A less hierarchical office space also seems to have changed the managerial mindset. “Managers now accept that when people are not at their desk, it doesn’t mean they are gossiping. Basically, they have learned to trust their staff,” says Kanik.

At the London office of construction and real estate consultancy EC Harris, designed and fitted out by Swanke Hayden Connell and Overbury, the managers have gone one step further and are happy to pull pints – for their staff. In an undeniably imaginative attempt to break down office hierarchy, the sleek company bar is manned by the EC Harris partners for three evenings every week.

In other offices, workers are almost encouraged to get away from their desks, while in the most experimental organisations desks are actually seen as a barrier to communication. “The best meetings are often impromptu and to encourage them to happen more often an increase in collaborative space is essential,” argues Kanik. “They used to happen in Starbucks, but now they can take place in the office bistro and non-bookable break-out areas – ideally with soft furniture so people can sit how they want.”

Collaborative space is essential to encourage impromptu meetings

Grant Kanik, Gensler

In addition to a restaurant and break-out areas, Kanik reckons today’s office simply needs the addition of telephone booths, some private space and a library.
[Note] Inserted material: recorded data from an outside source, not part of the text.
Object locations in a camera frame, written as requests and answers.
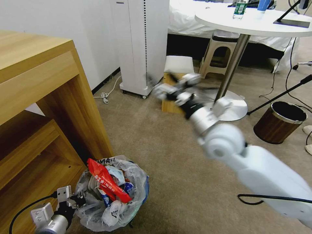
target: table leg
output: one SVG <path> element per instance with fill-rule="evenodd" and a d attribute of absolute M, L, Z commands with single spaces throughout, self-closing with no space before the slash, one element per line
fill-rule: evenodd
<path fill-rule="evenodd" d="M 221 86 L 219 88 L 219 91 L 217 93 L 215 101 L 218 100 L 219 98 L 225 96 L 225 93 L 227 92 L 228 87 L 230 85 L 230 82 L 233 78 L 234 71 L 237 68 L 238 63 L 240 62 L 240 59 L 241 59 L 241 57 L 244 53 L 244 50 L 248 44 L 249 38 L 250 38 L 250 35 L 246 35 L 246 34 L 240 35 L 240 37 L 237 41 L 236 47 L 234 49 L 232 58 L 231 58 L 230 62 L 228 63 L 227 71 L 225 73 L 225 78 L 221 83 Z"/>
<path fill-rule="evenodd" d="M 218 93 L 216 94 L 214 99 L 214 101 L 216 102 L 219 98 L 226 96 L 228 100 L 232 102 L 232 106 L 223 115 L 219 117 L 219 119 L 222 121 L 239 120 L 243 118 L 248 111 L 247 103 L 244 101 L 244 99 L 241 96 L 231 91 L 228 91 L 228 87 L 233 78 L 234 71 L 237 68 L 240 59 L 244 53 L 244 50 L 248 44 L 249 38 L 250 35 L 245 34 L 240 35 L 237 41 L 237 45 L 234 49 L 232 58 L 228 64 L 227 71 L 225 73 L 225 78 L 222 81 Z"/>

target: white tower fan
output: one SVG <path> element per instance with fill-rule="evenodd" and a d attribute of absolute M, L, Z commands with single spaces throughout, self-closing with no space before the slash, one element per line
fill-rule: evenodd
<path fill-rule="evenodd" d="M 122 91 L 144 99 L 163 77 L 169 22 L 169 0 L 111 0 Z"/>

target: beige carpet
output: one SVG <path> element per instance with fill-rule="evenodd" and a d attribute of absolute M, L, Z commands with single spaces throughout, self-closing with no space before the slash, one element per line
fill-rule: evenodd
<path fill-rule="evenodd" d="M 312 60 L 311 38 L 302 38 L 294 61 Z M 270 91 L 271 68 L 239 67 L 230 90 L 246 97 L 249 110 L 265 102 L 259 95 Z M 275 76 L 274 92 L 285 90 L 284 70 Z M 296 84 L 312 68 L 301 66 L 292 71 L 289 86 Z M 108 92 L 116 77 L 102 87 Z M 207 78 L 205 84 L 216 86 L 220 80 Z M 312 105 L 312 82 L 292 94 Z M 298 103 L 289 96 L 280 100 Z M 161 102 L 149 96 L 146 100 L 132 94 L 122 94 L 118 86 L 109 96 L 109 104 L 96 99 L 116 155 L 124 154 L 138 163 L 150 176 L 150 195 L 129 226 L 117 233 L 311 233 L 298 220 L 283 217 L 268 205 L 248 206 L 236 197 L 248 193 L 236 175 L 221 162 L 205 158 L 194 138 L 192 128 L 179 114 L 161 112 Z M 232 122 L 244 133 L 246 141 L 270 150 L 279 159 L 312 185 L 312 156 L 305 149 L 306 135 L 299 127 L 283 144 L 271 145 L 258 139 L 253 126 L 267 107 L 251 116 Z M 312 116 L 304 125 L 312 124 Z M 77 218 L 68 233 L 92 233 L 79 224 Z"/>

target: red snack wrapper
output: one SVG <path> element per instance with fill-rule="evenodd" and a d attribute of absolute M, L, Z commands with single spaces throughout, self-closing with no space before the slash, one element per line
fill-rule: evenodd
<path fill-rule="evenodd" d="M 113 192 L 109 188 L 104 187 L 103 185 L 100 185 L 99 189 L 103 190 L 107 194 L 107 196 L 110 197 L 112 201 L 116 200 L 116 196 L 113 194 Z"/>
<path fill-rule="evenodd" d="M 114 182 L 111 175 L 103 165 L 99 164 L 91 158 L 88 159 L 87 163 L 90 173 L 95 177 L 98 182 L 100 182 L 101 189 L 103 189 L 104 187 L 105 190 L 103 190 L 106 193 L 110 190 L 111 193 L 119 197 L 123 203 L 128 203 L 132 200 L 132 198 Z"/>

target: white table
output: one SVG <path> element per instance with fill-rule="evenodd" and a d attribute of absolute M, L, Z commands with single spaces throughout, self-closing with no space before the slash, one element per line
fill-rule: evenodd
<path fill-rule="evenodd" d="M 241 20 L 233 19 L 233 13 L 234 7 L 229 7 L 227 9 L 203 9 L 197 11 L 195 14 L 195 19 L 206 26 L 240 34 L 233 56 L 228 63 L 225 78 L 216 94 L 215 101 L 226 95 L 234 71 L 238 66 L 251 35 L 270 37 L 312 36 L 312 18 L 309 16 L 289 13 L 284 17 L 284 19 L 310 22 L 309 28 L 301 28 L 273 24 L 284 13 L 283 11 L 266 10 L 264 14 L 261 14 L 255 8 L 246 8 L 246 12 Z M 221 120 L 233 121 L 241 119 L 246 115 L 247 111 L 246 102 L 236 95 L 231 114 L 223 115 Z"/>

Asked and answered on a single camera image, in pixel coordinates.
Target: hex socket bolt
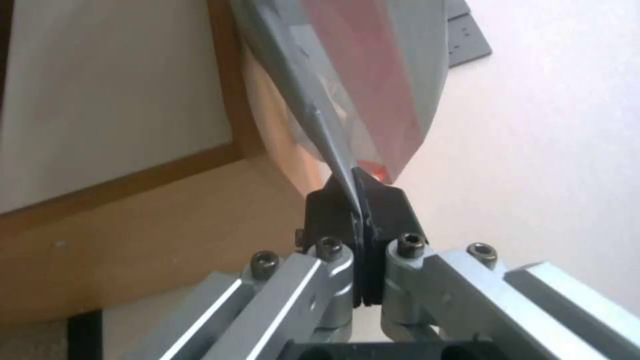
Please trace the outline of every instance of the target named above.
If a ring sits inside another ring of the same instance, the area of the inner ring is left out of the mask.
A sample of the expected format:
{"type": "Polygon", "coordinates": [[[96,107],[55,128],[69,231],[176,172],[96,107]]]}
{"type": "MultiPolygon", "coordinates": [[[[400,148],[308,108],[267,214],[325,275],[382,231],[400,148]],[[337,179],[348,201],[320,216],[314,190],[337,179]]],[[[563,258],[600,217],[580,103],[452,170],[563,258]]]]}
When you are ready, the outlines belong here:
{"type": "Polygon", "coordinates": [[[487,243],[472,243],[467,247],[467,252],[490,270],[498,262],[498,252],[487,243]]]}
{"type": "Polygon", "coordinates": [[[398,237],[397,253],[405,259],[419,258],[424,254],[427,241],[418,233],[404,233],[398,237]]]}
{"type": "Polygon", "coordinates": [[[273,251],[258,251],[251,257],[251,274],[256,280],[268,280],[278,269],[280,258],[273,251]]]}
{"type": "Polygon", "coordinates": [[[334,261],[340,258],[342,253],[342,241],[333,236],[321,238],[316,242],[316,255],[325,261],[334,261]]]}

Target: wooden frame
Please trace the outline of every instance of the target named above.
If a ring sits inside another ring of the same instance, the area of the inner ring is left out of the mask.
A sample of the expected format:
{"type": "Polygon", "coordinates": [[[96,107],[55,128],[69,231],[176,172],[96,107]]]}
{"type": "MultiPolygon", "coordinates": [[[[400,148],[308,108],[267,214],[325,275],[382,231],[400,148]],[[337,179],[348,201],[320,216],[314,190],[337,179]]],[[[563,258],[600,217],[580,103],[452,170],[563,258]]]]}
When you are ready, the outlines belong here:
{"type": "Polygon", "coordinates": [[[292,250],[301,193],[320,185],[315,160],[283,127],[286,106],[243,52],[228,0],[208,5],[232,144],[0,215],[0,325],[114,306],[241,270],[257,250],[292,250]]]}

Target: beige wall
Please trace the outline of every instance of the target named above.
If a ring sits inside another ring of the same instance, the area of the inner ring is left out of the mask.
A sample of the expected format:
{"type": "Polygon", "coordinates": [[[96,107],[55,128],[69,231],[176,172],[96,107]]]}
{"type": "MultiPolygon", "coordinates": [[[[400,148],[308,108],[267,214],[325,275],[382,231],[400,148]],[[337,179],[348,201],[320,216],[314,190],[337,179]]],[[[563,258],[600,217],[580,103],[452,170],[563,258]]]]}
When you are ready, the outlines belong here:
{"type": "Polygon", "coordinates": [[[16,1],[0,213],[229,143],[205,0],[16,1]]]}

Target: small screw
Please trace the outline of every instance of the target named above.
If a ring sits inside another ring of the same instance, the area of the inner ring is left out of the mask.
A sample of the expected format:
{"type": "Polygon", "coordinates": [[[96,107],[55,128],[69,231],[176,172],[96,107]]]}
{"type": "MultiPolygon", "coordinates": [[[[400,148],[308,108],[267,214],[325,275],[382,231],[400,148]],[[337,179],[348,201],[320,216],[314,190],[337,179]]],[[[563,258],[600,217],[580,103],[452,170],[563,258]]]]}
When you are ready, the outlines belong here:
{"type": "Polygon", "coordinates": [[[342,242],[338,238],[327,236],[316,243],[316,255],[325,261],[333,261],[340,257],[342,242]]]}
{"type": "Polygon", "coordinates": [[[276,272],[280,258],[273,251],[258,251],[251,258],[251,274],[256,280],[268,280],[276,272]]]}
{"type": "Polygon", "coordinates": [[[417,233],[404,233],[398,237],[397,252],[402,258],[415,259],[424,254],[426,240],[417,233]]]}
{"type": "Polygon", "coordinates": [[[498,261],[498,252],[489,244],[472,243],[467,247],[467,252],[490,270],[498,261]]]}

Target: white wall
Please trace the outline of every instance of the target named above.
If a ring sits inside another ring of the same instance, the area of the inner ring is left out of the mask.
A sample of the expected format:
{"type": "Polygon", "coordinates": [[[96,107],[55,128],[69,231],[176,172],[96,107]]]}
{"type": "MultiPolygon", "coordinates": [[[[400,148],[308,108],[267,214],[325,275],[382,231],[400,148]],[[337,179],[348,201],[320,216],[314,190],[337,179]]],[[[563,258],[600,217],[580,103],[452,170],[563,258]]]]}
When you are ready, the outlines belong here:
{"type": "Polygon", "coordinates": [[[231,140],[206,0],[14,11],[0,213],[231,140]]]}
{"type": "Polygon", "coordinates": [[[396,185],[436,249],[549,259],[640,315],[640,5],[467,1],[493,55],[449,72],[396,185]]]}

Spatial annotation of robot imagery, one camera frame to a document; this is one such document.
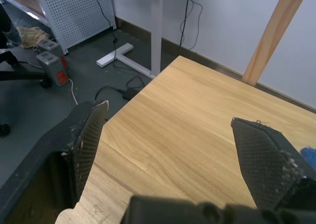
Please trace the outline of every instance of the wooden pole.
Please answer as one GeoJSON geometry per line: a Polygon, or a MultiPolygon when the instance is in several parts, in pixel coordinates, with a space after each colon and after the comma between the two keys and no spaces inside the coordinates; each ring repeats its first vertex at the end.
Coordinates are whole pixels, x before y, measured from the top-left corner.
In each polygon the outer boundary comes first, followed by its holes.
{"type": "Polygon", "coordinates": [[[279,0],[242,81],[255,86],[303,0],[279,0]]]}

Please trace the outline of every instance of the wood grain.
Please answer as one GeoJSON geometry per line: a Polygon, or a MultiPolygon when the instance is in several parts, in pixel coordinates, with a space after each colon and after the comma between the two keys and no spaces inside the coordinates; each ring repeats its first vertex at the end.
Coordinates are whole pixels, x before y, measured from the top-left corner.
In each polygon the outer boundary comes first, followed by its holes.
{"type": "Polygon", "coordinates": [[[279,0],[242,81],[255,86],[303,0],[279,0]]]}
{"type": "Polygon", "coordinates": [[[315,146],[315,114],[178,57],[104,126],[83,197],[57,223],[118,224],[133,194],[254,207],[232,117],[315,146]]]}

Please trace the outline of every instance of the desk leg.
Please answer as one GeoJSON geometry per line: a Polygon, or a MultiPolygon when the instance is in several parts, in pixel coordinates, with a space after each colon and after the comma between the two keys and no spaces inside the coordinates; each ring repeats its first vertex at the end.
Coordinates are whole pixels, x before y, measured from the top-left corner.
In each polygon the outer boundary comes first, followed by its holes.
{"type": "Polygon", "coordinates": [[[152,0],[152,74],[160,73],[163,0],[152,0]]]}

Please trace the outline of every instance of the pegboard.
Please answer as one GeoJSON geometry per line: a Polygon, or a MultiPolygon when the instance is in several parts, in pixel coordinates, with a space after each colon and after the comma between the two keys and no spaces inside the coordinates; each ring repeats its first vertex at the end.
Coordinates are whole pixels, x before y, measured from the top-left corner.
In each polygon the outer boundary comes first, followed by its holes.
{"type": "Polygon", "coordinates": [[[113,27],[116,29],[112,0],[39,0],[50,27],[62,46],[67,49],[113,27]]]}

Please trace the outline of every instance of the white metal table frame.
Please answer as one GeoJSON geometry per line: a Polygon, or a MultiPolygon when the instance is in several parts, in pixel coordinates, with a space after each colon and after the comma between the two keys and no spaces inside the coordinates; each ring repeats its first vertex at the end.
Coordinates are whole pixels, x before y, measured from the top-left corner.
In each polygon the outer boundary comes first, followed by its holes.
{"type": "Polygon", "coordinates": [[[118,48],[116,54],[115,51],[113,51],[103,58],[99,59],[97,61],[97,65],[99,65],[100,67],[105,67],[106,65],[117,59],[151,79],[155,78],[160,73],[163,0],[151,0],[151,3],[151,70],[124,56],[125,53],[133,49],[133,46],[131,44],[125,44],[122,47],[118,48]]]}

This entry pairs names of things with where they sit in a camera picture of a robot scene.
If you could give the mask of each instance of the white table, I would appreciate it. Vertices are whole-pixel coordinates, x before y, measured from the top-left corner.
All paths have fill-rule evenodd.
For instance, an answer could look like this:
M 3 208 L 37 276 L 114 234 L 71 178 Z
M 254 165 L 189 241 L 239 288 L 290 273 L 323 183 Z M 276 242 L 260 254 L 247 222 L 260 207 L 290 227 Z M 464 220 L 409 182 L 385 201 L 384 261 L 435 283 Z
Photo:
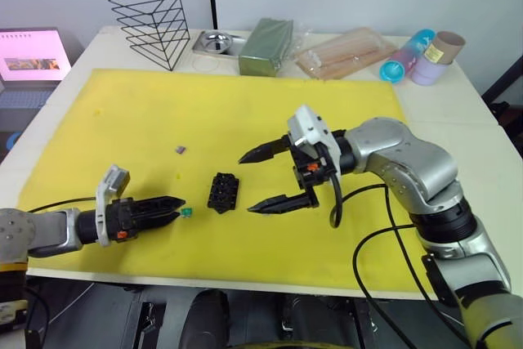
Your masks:
M 231 32 L 248 36 L 248 32 Z M 190 50 L 198 37 L 191 30 L 191 41 L 182 54 L 176 72 L 201 74 L 238 74 L 235 60 L 201 56 Z M 304 47 L 333 37 L 311 34 Z M 402 44 L 406 38 L 389 38 Z M 377 63 L 347 79 L 378 80 Z M 56 126 L 88 80 L 92 69 L 163 70 L 160 66 L 129 49 L 125 34 L 117 26 L 104 27 L 87 47 L 65 80 L 0 164 L 0 206 L 15 207 L 18 195 L 37 163 Z M 288 62 L 279 76 L 308 78 Z M 491 115 L 466 75 L 454 62 L 431 87 L 421 87 L 406 79 L 394 86 L 396 95 L 414 134 L 447 149 L 457 160 L 459 179 L 474 213 L 487 231 L 512 277 L 513 291 L 523 295 L 523 164 L 503 129 Z M 69 271 L 31 269 L 33 275 L 84 280 L 112 280 L 140 284 L 173 284 L 232 289 L 259 289 L 283 292 L 323 293 L 357 296 L 344 289 L 304 288 L 291 285 L 212 282 L 150 277 L 123 277 Z M 401 293 L 380 293 L 382 297 L 412 297 Z

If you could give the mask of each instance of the laptop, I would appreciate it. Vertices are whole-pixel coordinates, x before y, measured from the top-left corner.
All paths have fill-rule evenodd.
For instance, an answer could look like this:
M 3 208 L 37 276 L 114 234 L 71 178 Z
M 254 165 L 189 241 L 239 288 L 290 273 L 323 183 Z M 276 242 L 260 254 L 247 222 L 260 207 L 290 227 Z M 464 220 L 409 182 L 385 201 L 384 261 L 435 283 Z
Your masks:
M 0 132 L 22 132 L 71 70 L 56 28 L 0 29 Z

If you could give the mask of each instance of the cardboard tube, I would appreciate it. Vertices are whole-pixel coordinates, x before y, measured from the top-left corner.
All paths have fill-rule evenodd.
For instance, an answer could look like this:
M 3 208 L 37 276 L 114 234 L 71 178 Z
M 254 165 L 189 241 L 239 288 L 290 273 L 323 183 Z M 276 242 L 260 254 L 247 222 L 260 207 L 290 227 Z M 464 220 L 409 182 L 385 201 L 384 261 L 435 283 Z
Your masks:
M 425 58 L 432 63 L 449 65 L 465 45 L 465 39 L 452 32 L 438 32 L 425 51 Z

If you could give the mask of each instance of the laptop screen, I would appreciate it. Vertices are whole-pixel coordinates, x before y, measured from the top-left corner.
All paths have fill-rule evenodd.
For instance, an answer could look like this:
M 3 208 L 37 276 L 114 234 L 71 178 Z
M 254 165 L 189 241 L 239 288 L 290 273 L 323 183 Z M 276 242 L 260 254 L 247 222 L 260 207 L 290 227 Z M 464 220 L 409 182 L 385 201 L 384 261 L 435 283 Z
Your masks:
M 56 29 L 0 29 L 3 81 L 61 81 L 70 69 Z

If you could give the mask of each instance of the laptop keyboard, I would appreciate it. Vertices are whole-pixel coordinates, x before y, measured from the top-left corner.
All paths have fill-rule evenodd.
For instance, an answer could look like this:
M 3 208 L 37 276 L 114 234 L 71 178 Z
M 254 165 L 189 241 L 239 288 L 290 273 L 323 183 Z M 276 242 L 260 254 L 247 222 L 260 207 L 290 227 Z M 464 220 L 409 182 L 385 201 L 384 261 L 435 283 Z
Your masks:
M 0 109 L 3 110 L 37 110 L 42 108 L 51 91 L 44 92 L 10 92 L 0 93 Z

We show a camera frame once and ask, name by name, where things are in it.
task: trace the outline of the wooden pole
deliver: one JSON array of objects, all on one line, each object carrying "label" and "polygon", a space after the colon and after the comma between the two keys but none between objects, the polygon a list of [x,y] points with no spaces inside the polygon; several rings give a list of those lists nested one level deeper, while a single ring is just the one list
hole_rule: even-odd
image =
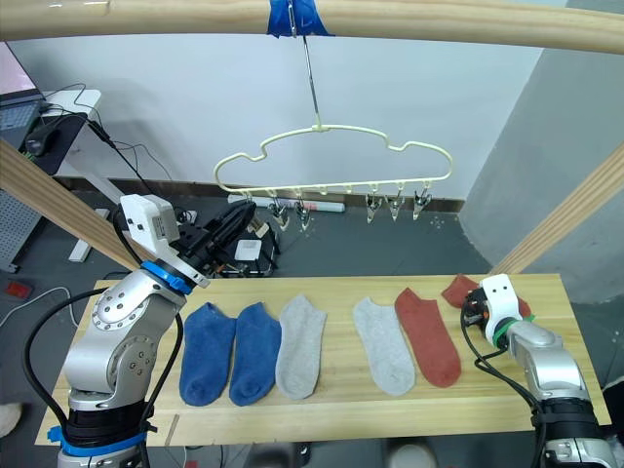
[{"label": "wooden pole", "polygon": [[126,268],[138,267],[110,222],[4,140],[0,140],[0,188]]},{"label": "wooden pole", "polygon": [[[338,36],[624,54],[624,15],[496,0],[317,0]],[[0,39],[218,32],[265,34],[268,0],[0,0]]]},{"label": "wooden pole", "polygon": [[490,273],[520,273],[600,209],[624,185],[624,142]]}]

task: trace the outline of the blue tape
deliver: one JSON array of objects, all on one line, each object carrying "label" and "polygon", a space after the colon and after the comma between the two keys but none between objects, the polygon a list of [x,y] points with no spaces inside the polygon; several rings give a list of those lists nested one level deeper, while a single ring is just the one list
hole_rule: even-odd
[{"label": "blue tape", "polygon": [[50,442],[60,442],[60,447],[62,448],[62,451],[72,456],[106,455],[114,451],[119,451],[123,449],[128,449],[130,447],[134,447],[137,444],[143,442],[145,439],[147,439],[147,433],[141,432],[139,434],[136,434],[134,437],[131,437],[130,439],[116,442],[114,444],[109,444],[108,446],[84,448],[84,447],[75,447],[72,444],[70,444],[68,441],[66,441],[64,436],[62,435],[60,426],[52,427],[48,431],[48,440]]},{"label": "blue tape", "polygon": [[[292,36],[288,0],[270,0],[270,2],[271,15],[266,33],[275,37]],[[314,0],[292,0],[292,9],[297,35],[333,36],[323,26]]]}]

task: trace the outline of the gray pillar
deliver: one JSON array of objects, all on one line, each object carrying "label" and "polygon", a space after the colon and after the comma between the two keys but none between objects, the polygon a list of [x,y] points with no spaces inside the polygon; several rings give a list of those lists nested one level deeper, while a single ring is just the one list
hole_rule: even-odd
[{"label": "gray pillar", "polygon": [[[619,0],[570,7],[624,14]],[[624,57],[546,50],[459,215],[498,263],[624,140]],[[571,300],[624,293],[624,191],[526,273],[561,273]]]}]

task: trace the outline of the wooden table
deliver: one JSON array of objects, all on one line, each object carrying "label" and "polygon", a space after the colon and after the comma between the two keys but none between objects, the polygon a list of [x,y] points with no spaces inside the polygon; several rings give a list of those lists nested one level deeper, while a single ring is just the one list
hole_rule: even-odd
[{"label": "wooden table", "polygon": [[[472,278],[479,281],[482,277]],[[440,296],[451,279],[451,276],[228,279],[214,280],[205,290],[197,289],[182,309],[183,318],[206,301],[236,317],[245,306],[259,300],[277,318],[282,307],[299,293],[328,312],[318,386],[314,395],[297,402],[274,387],[264,399],[244,408],[229,401],[226,388],[211,405],[190,407],[177,390],[180,351],[151,418],[159,431],[149,435],[148,443],[195,446],[531,430],[530,412],[522,398],[505,383],[473,366],[474,357],[461,335],[459,311]],[[535,323],[563,336],[565,347],[583,372],[599,422],[609,424],[605,401],[559,275],[515,275],[512,282],[537,316]],[[100,281],[97,286],[114,283]],[[395,398],[383,393],[372,381],[352,309],[367,295],[378,304],[393,304],[405,287],[423,298],[438,299],[461,358],[462,375],[450,388],[440,389],[428,383],[416,366],[416,385],[406,395]],[[84,314],[76,336],[86,329],[89,316]],[[477,330],[471,333],[482,351],[491,349]],[[152,383],[169,357],[175,336],[173,326],[161,341]],[[503,373],[525,383],[523,371],[511,358],[502,356],[494,362]],[[65,409],[67,392],[67,382],[60,376],[54,397]],[[46,432],[53,425],[56,421],[48,411],[36,444],[48,443]]]}]

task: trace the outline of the blue ring
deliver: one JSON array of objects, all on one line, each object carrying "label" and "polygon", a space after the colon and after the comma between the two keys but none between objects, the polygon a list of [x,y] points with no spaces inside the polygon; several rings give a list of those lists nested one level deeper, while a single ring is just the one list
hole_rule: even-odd
[{"label": "blue ring", "polygon": [[163,280],[172,288],[172,290],[180,291],[183,294],[191,294],[191,292],[193,291],[192,288],[190,288],[184,280],[163,270],[156,263],[153,263],[151,261],[144,261],[140,265],[140,267],[146,269],[150,273],[153,273],[158,278]]},{"label": "blue ring", "polygon": [[134,437],[131,437],[130,439],[126,439],[125,441],[115,442],[114,444],[109,444],[107,446],[84,448],[75,447],[68,441],[66,441],[64,436],[62,435],[62,430],[60,429],[60,426],[52,427],[48,431],[48,440],[50,442],[60,442],[60,447],[62,448],[62,451],[64,451],[68,455],[73,456],[106,455],[108,453],[112,453],[113,451],[119,451],[134,447],[143,442],[145,439],[147,439],[147,433],[141,432],[139,434],[136,434]]}]

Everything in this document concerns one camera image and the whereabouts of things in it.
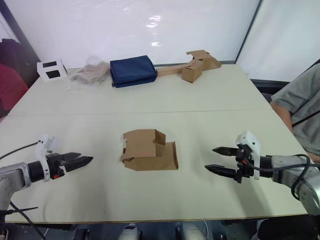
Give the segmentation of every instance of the black cable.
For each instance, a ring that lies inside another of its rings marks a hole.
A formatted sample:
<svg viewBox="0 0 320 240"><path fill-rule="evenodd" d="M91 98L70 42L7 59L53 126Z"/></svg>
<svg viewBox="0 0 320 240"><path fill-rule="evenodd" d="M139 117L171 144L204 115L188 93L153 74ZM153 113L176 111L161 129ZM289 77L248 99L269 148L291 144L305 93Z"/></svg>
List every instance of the black cable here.
<svg viewBox="0 0 320 240"><path fill-rule="evenodd" d="M306 175L306 173L307 173L307 171L308 171L308 169L310 167L310 157L305 155L305 154L297 154L296 156L305 157L305 159L306 159L306 165L305 165L303 171L301 172L301 174L297 177L297 179L294 181L294 183L291 186L291 194L292 194L292 196L295 199L300 201L299 197L296 195L295 189L298 186L298 183L301 181L301 179Z"/></svg>
<svg viewBox="0 0 320 240"><path fill-rule="evenodd" d="M3 156L0 156L0 160L3 159L3 158L5 158L5 157L7 157L7 156L9 156L9 155L11 155L11 154L13 154L13 153L15 153L15 152L17 152L17 151L20 151L20 150L22 150L22 149L26 149L26 148L31 147L31 146L33 146L33 145L37 145L38 142L39 142L39 141L34 142L34 143L32 143L32 144L29 144L29 145L26 145L26 146L23 146L23 147L20 147L20 148L18 148L18 149L16 149L16 150L13 150L13 151L11 151L11 152L8 152L7 154L5 154L5 155L3 155Z"/></svg>
<svg viewBox="0 0 320 240"><path fill-rule="evenodd" d="M302 178L306 175L309 167L319 167L320 164L310 164L310 158L309 156L305 155L305 154L297 154L295 156L298 157L305 157L306 158L306 163L301 163L301 164L294 164L294 165L289 165L289 166L283 166L283 167L276 167L276 168L260 168L260 167L256 167L254 166L247 157L244 157L245 162L253 169L261 171L261 172L277 172L277 171L283 171L283 170L287 170L287 169L294 169L294 168L299 168L299 167L304 167L303 171L301 172L301 174L298 176L298 178L294 181L294 183L291 186L291 194L292 196L297 199L300 200L299 197L296 195L295 193L295 189L298 185L298 183L302 180Z"/></svg>
<svg viewBox="0 0 320 240"><path fill-rule="evenodd" d="M14 205L14 203L12 201L10 202L10 206L13 207L17 211L20 210L19 208L17 208L16 205ZM39 236L43 240L47 240L45 235L43 235L43 233L39 230L39 228L31 221L31 219L23 211L20 211L19 213L28 221L28 223L31 225L31 227L33 227L33 229L39 234Z"/></svg>

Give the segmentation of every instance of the folded fabric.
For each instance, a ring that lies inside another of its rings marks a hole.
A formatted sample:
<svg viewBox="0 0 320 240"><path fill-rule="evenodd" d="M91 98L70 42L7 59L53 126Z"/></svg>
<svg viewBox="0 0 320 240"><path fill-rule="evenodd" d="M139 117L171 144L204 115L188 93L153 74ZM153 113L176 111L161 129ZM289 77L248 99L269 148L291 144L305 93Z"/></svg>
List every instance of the folded fabric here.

He should know – Gensler recently designed just such a scheme for PR company Edelman. “We didn’t include a reception because it is a waste of client space – people just walk through on auto-pilot. Instead, when visitors arrive at Edelman they walk straight into the gallery-cum-bistro-library from where the barrista informs whoever they have come to meet of their arrival.” In another departure from office custom and practice, a free staff breakfast is served in the bistro every morning. “It means that at 7am staff are sitting round the refectory table reading newspapers which is, of course, an important part of their job.”

Ten years ago, bagels and cappuccino on the firm was as inconceivable as a distinctive office interior. Office design was invariably done by the same architect who did the exterior and as a result most individual practices’ offices looked the same. Since then, branding has happened and offices now reflect the client’s ethos, spelling an end to what we used to know as a Gensler or a Pringle Brandon interior. Who, for example, would know that careyjones was the name behind GHD’s office?

What is more, over the past five years increasing numbers of these fit-outs have, as this publication illustrates, been carried out by specialist companies such as Overbury.

In short, over the past decade fit-out has become a sector in its own right, and interiors have undergone nothing less than a revolution.